In het vervolg besteed ik slechts aandacht aan de derde taak, ‘zinnige zorg’.
Alleen al het feit dat het nodig wordt geacht onderzoek te doen naar zinnige zorg geeft aan dat er ook onzinnige zorg kan bestaan of zelfs bestaat. Je zou in eerste instantie denken dat alle zorg die geleverd wordt zinnige zorg is, maar dat is kennelijk niet zo. We weten al heel lang, dat voor rond de helft van alle behandelingen het wetenschappelijk bewijs dat de behandeling hout snijdt, niet voorhanden is. Van een kleine tien procent van de behandelingen weten we dat ze geen resultaat opleveren. Het Zorginstituut is hiermee aan de slag gegaan. Het schrijft op zijn website (www.zorginstituutnederland.nl) dat “iedereen in Nederland erop moet kunnen rekenen dat hij of zij goede zorg krijgt. Niet meer dan nodig en niet minder dan noodzakelijk. En dat daarvoor geen onnodige kosten worden gemaakt. We betalen er immers met zijn allen voor. Daarom houdt Zorginstituut Nederland de zorg die in het basispakket zit, regelmatig tegen het licht. Dat houdt in dat we beoordelen of die zorg patiëntgericht, effectief en doelmatig is”. Met zorg wordt bedoeld, de diagnostiek en de behandelingen die deel uitmaken van het basispakket aan zorg, zoals in de zorgverzekering voorzien.

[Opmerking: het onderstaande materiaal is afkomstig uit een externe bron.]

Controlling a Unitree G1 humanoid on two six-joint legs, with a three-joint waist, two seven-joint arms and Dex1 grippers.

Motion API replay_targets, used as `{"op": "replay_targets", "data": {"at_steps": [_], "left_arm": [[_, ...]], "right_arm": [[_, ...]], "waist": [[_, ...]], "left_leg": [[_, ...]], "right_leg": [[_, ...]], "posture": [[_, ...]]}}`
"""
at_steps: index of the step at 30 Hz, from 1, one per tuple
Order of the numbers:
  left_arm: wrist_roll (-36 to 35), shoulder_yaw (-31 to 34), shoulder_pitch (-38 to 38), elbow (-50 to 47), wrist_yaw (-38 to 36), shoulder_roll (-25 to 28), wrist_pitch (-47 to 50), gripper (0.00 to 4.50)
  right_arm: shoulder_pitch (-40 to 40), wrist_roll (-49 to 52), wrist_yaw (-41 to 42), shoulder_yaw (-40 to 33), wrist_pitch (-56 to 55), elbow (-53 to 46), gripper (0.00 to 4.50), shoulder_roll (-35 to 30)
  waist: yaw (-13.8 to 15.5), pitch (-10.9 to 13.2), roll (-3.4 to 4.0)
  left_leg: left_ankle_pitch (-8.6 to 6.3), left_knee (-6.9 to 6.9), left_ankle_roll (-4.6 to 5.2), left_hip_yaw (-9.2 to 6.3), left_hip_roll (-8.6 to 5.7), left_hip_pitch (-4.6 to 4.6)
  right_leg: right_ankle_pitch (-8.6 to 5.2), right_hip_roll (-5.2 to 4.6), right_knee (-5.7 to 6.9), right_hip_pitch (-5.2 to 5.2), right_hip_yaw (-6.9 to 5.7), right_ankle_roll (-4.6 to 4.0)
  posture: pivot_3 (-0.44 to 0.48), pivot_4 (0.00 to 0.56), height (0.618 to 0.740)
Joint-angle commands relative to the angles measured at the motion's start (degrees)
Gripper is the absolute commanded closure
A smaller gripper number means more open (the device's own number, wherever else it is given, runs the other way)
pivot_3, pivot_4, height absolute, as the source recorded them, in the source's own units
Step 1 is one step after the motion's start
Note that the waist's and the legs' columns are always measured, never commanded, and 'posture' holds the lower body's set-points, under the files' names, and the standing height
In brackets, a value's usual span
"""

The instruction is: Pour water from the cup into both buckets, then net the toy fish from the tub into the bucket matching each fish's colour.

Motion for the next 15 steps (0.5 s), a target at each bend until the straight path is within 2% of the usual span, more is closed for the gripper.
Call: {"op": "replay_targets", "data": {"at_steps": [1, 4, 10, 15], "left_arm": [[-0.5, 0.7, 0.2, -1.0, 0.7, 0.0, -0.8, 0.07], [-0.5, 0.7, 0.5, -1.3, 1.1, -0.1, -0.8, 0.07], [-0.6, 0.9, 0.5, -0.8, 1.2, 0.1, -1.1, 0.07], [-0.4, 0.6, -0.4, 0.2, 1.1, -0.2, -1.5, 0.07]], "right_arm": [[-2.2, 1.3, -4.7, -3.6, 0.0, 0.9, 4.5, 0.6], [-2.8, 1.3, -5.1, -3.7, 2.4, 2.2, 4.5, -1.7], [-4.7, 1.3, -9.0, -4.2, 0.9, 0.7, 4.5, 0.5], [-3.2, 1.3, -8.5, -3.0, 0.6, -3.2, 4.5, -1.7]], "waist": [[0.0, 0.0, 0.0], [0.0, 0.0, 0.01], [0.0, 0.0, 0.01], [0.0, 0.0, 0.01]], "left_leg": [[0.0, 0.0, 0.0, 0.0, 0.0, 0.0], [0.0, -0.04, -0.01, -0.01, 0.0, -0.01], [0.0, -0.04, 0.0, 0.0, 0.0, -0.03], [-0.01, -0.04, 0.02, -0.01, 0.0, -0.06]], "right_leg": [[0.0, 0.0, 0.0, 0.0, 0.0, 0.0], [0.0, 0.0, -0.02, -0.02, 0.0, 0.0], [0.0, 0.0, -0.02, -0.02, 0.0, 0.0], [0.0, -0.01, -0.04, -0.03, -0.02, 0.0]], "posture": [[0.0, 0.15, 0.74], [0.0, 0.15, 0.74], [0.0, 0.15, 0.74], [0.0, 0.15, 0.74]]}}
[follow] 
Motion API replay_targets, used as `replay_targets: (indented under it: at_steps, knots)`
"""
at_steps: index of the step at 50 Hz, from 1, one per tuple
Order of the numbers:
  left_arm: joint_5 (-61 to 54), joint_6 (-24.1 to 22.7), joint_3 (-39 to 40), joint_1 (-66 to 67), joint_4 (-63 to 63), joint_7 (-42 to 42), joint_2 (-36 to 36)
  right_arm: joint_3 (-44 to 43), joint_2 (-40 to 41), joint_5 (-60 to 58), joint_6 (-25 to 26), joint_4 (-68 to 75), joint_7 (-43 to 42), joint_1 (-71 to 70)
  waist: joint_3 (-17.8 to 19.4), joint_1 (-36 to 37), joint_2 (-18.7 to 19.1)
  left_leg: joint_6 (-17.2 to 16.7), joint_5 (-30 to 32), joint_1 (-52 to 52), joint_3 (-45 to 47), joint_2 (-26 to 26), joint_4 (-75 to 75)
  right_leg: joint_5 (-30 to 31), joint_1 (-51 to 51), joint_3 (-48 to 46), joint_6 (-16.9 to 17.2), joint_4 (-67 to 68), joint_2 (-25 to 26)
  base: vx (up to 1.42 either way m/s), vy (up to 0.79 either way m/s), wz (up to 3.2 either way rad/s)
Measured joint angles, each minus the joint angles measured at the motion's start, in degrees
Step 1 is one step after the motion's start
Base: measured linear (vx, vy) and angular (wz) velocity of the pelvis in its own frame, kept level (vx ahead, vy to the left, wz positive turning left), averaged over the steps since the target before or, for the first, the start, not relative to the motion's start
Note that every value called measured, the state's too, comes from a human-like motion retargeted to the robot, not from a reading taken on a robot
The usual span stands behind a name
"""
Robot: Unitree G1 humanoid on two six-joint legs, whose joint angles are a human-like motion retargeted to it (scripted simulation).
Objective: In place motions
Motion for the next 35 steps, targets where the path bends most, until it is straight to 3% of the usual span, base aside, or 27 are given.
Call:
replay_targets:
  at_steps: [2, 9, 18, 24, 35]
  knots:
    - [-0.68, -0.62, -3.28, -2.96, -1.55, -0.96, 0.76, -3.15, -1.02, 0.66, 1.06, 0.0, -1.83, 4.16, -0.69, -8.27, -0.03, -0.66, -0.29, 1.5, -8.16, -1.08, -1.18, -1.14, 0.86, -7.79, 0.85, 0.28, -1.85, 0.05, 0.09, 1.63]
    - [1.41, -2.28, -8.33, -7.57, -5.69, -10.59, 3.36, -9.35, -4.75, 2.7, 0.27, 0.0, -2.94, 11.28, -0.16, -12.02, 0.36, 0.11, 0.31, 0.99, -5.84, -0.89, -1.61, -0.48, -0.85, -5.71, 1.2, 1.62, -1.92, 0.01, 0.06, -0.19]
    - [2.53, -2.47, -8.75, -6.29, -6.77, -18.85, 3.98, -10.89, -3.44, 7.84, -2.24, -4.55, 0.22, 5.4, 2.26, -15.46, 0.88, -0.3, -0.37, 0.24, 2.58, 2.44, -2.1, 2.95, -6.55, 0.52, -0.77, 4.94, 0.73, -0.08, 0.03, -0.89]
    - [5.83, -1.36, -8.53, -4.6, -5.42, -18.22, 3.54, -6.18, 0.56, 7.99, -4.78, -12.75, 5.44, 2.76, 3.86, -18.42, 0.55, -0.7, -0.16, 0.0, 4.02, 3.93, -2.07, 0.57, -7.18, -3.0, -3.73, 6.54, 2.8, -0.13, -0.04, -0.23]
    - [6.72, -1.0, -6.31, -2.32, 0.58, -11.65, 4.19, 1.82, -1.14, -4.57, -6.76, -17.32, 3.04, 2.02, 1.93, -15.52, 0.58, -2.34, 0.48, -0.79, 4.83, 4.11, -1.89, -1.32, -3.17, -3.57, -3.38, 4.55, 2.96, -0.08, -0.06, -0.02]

Er is een heel programma opgezet om dit doel te verwezenlijken. “Kern hiervan is het identificeren en terugdringen van ineffectieve en/of onnodige zorg”.
In de teksten van het Zorginstituut vinden we omschrijvingen van zinnige zorg met verschillende begrippen. Ook de betrokken partijen, zoals artsen en patiënten, gebruiken verscheidene begrippen. Dit varieert van goede zorg, tot gepaste zorg, doelmatige zorg, vermijden van overbehandeling, tot uitkomsten van zorg. Zorg die hier niet aan voldoet zal dan wel onzinnige zorg zijn of anders gezegd onzinzorg. Zo duidelijk is het dus nog niet, want het blijkt niet altijd eenvoudig te zijn om te bepalen wat zinnige zorg is. In een interview[21] zegt Sjaak Wijma, gynaecoloog en voorzitter Zorginstituut: “de zinnigheid van de zorg verschilt per patiënt”.
Er zijn hier dan ook verschillende gezichtspunten mogelijk. Voor de patiënt is iedere zorg die een resultaat breng zinnig, zelfs zorg waarvan op voorhand duidelijk dat er slechts beperkt resultaat behaald kan worden. En, wat is dan resultaat. Dit is niet voor iedereen hetzelfde. Ook zijn er hier cultureel bepaalde verschillen.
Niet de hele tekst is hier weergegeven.